PROBLEM DETAILS – Below are some entries. Copy each line in them that holds "shown".

SOURCE MATERIAL –
Segment Open

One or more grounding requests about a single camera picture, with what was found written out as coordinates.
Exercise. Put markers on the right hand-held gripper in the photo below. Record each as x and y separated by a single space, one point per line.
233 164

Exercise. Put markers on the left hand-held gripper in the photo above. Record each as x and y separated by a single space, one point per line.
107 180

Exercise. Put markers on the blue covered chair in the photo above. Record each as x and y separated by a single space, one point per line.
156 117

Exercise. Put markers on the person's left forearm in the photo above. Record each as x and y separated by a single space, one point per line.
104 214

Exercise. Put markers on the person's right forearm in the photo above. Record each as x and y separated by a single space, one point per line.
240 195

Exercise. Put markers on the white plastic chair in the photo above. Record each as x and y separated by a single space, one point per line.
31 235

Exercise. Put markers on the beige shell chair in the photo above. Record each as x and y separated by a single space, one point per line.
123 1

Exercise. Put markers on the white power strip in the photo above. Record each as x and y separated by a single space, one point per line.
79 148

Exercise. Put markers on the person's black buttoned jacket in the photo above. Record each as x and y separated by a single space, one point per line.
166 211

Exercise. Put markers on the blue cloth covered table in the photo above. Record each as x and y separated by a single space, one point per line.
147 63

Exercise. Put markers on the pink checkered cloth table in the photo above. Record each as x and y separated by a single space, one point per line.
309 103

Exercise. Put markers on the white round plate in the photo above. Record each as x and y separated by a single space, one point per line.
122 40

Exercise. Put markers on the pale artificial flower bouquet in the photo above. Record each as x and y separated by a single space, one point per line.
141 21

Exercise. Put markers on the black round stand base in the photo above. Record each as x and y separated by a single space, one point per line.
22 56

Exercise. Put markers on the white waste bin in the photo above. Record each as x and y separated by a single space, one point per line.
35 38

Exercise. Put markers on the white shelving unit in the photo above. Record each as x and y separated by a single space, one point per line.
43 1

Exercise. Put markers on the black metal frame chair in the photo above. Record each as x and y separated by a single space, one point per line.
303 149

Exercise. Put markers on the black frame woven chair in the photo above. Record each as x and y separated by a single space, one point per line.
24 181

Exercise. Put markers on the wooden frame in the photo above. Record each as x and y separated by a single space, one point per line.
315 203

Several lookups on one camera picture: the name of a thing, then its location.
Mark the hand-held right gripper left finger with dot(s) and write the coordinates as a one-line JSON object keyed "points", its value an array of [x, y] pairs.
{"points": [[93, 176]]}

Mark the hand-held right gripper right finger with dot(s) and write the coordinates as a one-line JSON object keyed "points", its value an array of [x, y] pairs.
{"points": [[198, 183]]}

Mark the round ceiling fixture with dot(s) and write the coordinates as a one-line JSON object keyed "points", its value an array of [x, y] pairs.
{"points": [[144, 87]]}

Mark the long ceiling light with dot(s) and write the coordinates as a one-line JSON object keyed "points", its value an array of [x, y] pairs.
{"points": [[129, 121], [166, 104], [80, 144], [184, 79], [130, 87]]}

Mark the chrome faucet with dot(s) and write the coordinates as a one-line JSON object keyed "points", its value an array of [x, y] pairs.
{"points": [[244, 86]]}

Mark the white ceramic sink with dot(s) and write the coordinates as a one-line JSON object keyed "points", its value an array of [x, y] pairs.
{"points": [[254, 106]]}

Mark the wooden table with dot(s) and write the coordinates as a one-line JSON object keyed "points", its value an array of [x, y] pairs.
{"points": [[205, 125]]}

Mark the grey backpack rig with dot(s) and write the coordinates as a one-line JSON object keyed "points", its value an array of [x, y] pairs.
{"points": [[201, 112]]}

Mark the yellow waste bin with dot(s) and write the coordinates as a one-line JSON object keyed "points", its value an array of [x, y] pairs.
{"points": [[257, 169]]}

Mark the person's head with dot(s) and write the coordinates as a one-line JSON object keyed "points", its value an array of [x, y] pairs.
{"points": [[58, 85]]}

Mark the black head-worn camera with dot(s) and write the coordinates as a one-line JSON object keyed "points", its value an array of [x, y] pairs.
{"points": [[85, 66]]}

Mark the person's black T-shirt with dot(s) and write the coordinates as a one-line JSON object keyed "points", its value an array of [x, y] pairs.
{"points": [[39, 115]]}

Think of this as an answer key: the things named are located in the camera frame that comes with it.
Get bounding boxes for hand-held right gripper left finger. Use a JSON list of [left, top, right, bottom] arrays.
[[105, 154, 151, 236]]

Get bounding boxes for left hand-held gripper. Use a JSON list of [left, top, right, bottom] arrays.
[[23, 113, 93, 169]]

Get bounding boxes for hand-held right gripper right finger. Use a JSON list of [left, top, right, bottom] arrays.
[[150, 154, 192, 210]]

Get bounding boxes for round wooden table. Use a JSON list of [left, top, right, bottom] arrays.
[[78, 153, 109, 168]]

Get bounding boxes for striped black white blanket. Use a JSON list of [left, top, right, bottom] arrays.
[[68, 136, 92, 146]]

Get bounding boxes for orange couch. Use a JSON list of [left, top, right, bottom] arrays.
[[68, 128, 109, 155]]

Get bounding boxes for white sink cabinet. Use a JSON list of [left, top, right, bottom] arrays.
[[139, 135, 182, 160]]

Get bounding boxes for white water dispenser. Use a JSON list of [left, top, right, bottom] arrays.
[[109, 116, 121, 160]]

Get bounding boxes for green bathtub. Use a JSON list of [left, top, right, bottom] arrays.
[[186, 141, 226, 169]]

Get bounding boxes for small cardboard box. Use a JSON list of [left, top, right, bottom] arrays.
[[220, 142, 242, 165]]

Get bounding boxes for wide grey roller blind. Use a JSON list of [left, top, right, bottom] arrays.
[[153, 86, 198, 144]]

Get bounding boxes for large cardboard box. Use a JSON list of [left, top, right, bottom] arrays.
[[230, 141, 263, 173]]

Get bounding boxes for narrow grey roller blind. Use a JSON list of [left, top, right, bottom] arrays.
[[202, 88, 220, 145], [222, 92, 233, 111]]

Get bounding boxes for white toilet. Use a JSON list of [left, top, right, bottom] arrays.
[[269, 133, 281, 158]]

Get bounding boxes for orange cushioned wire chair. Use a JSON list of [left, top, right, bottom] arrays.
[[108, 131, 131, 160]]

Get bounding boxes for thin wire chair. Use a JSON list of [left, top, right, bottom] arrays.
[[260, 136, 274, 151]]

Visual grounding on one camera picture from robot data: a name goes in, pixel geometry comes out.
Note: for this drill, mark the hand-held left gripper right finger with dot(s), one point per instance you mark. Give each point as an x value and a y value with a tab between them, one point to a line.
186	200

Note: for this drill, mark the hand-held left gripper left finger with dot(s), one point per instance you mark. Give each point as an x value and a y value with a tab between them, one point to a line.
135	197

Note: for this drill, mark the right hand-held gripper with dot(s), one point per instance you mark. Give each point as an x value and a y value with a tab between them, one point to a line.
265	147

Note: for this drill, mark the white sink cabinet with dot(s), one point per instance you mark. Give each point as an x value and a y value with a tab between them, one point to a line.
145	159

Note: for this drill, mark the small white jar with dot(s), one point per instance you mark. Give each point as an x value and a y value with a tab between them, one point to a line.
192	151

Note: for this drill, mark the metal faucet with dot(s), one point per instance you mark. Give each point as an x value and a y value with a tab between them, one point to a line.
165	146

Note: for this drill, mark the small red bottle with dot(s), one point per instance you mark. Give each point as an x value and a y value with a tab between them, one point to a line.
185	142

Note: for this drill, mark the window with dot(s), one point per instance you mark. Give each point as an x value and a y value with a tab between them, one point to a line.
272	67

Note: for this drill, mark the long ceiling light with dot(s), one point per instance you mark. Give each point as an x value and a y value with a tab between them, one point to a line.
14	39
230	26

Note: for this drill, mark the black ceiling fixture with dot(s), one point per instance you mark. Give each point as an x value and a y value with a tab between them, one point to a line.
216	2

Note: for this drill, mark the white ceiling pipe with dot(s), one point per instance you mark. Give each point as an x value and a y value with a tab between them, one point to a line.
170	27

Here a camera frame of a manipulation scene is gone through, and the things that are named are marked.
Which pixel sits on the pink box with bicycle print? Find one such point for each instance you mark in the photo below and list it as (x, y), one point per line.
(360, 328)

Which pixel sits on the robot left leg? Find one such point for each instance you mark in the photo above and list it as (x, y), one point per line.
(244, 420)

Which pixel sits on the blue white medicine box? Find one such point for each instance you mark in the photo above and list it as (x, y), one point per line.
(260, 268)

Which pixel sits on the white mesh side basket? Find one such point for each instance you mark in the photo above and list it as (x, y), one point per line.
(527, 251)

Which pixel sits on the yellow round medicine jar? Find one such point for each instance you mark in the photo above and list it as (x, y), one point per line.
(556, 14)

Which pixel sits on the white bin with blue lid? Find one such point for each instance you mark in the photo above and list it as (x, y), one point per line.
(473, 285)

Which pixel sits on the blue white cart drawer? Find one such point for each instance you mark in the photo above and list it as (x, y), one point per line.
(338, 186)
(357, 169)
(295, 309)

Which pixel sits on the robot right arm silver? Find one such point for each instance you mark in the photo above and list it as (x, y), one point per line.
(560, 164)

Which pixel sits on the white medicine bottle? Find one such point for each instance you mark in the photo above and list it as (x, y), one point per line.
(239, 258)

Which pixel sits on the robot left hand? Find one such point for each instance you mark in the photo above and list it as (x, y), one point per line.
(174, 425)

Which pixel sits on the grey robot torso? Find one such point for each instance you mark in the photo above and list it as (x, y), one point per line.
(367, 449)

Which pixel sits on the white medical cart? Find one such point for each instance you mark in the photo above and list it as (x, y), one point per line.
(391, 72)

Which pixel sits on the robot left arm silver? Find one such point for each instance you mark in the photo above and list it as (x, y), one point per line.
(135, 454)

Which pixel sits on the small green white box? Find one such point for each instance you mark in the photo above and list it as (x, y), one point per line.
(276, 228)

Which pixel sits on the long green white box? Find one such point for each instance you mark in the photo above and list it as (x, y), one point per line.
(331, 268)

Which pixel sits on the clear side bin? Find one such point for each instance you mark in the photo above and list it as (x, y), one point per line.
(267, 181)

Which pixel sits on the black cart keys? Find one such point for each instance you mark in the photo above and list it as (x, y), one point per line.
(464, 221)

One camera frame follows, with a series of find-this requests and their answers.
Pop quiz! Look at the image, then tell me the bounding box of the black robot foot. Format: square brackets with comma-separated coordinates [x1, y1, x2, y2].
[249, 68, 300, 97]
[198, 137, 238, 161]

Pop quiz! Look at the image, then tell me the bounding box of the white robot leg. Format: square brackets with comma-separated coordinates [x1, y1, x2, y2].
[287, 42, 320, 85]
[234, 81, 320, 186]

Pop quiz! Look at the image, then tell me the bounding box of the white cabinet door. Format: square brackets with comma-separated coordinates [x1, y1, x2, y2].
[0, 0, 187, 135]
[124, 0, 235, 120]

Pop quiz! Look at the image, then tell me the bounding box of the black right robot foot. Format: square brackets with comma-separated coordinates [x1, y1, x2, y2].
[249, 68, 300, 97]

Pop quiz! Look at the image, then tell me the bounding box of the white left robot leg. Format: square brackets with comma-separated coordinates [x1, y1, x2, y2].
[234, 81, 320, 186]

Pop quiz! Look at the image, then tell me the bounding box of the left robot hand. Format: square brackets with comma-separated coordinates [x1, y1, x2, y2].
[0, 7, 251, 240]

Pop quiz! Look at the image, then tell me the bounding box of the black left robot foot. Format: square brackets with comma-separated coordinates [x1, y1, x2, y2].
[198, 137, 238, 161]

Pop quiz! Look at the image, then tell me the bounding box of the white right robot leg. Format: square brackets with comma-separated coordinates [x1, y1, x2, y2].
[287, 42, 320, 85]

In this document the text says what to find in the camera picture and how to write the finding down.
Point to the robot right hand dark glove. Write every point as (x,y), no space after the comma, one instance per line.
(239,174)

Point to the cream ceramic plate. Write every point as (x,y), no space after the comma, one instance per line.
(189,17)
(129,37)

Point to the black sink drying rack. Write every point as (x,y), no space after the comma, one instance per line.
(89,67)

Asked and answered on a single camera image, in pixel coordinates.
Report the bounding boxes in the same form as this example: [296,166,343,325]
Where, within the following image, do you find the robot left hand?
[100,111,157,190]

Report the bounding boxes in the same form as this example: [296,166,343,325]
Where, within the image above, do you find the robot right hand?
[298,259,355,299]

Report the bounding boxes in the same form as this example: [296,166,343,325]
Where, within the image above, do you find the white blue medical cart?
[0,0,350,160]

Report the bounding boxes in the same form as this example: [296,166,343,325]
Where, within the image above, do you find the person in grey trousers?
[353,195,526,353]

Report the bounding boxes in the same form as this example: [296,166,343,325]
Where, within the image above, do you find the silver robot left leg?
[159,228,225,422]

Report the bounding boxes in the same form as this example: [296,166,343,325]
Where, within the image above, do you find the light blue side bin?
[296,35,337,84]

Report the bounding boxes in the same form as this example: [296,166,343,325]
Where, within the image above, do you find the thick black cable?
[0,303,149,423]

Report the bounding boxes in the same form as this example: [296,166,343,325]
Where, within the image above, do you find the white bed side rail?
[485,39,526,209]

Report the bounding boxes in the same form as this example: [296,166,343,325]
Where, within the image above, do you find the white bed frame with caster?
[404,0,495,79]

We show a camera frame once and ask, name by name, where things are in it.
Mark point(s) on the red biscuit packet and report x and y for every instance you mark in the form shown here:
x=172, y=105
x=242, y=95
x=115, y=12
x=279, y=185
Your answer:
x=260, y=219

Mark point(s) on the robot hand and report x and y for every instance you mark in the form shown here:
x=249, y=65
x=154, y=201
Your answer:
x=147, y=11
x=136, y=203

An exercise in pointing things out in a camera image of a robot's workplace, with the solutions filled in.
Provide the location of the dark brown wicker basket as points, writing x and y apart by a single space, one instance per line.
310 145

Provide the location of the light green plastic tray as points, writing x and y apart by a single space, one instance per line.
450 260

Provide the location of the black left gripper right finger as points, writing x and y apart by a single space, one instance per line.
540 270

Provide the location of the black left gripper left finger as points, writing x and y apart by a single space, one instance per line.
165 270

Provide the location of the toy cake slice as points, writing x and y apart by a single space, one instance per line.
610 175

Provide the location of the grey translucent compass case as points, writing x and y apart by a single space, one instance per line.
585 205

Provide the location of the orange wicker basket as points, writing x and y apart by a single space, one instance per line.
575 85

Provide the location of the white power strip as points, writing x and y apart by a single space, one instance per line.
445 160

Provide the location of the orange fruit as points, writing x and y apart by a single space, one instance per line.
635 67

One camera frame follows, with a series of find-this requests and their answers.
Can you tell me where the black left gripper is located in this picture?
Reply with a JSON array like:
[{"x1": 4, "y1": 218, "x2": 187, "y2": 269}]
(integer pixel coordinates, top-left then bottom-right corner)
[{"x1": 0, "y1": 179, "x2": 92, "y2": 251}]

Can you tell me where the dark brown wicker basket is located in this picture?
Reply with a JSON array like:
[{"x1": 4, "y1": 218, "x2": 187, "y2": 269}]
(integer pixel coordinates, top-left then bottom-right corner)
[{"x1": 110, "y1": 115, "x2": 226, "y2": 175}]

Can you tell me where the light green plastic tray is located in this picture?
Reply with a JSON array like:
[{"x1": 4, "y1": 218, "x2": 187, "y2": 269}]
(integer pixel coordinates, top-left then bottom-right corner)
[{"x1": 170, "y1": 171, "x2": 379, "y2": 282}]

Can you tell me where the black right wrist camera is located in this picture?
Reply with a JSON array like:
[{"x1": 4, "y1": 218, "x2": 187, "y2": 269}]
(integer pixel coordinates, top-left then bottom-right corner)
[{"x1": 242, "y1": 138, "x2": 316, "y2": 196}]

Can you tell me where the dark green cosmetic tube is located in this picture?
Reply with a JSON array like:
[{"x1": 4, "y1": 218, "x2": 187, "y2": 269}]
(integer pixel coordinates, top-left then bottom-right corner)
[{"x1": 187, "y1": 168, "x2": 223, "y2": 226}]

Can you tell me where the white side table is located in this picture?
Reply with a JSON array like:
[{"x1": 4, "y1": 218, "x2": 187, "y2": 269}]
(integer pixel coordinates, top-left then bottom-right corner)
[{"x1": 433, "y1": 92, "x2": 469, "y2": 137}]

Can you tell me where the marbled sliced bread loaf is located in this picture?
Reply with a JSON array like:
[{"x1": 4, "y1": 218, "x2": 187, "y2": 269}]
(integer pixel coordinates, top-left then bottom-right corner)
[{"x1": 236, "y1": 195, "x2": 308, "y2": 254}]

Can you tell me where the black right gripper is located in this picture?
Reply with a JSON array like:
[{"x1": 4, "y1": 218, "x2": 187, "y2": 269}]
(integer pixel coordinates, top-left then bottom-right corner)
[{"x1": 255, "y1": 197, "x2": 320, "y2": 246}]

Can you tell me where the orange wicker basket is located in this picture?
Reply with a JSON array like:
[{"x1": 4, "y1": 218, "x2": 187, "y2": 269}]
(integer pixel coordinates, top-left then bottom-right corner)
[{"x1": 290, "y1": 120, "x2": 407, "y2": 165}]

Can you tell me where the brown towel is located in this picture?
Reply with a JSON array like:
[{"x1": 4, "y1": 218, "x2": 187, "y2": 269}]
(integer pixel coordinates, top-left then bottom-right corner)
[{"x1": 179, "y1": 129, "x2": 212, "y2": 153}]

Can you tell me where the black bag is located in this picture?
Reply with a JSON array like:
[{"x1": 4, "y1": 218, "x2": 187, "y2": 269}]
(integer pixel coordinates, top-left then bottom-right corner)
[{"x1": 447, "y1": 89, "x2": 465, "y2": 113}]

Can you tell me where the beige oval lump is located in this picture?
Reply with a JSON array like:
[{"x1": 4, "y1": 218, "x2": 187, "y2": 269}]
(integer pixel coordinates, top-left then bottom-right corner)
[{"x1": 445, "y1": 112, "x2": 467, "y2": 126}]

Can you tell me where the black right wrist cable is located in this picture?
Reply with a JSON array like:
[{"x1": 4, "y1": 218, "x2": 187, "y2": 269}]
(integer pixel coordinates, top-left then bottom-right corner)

Segment Closed

ANSWER FOR THIS EXERCISE –
Mark point(s) on the red biscuit packet and report x and y for every instance you mark in the form shown here:
Mark point(s) on the robot hand and report x and y for every instance you mark in the form shown here:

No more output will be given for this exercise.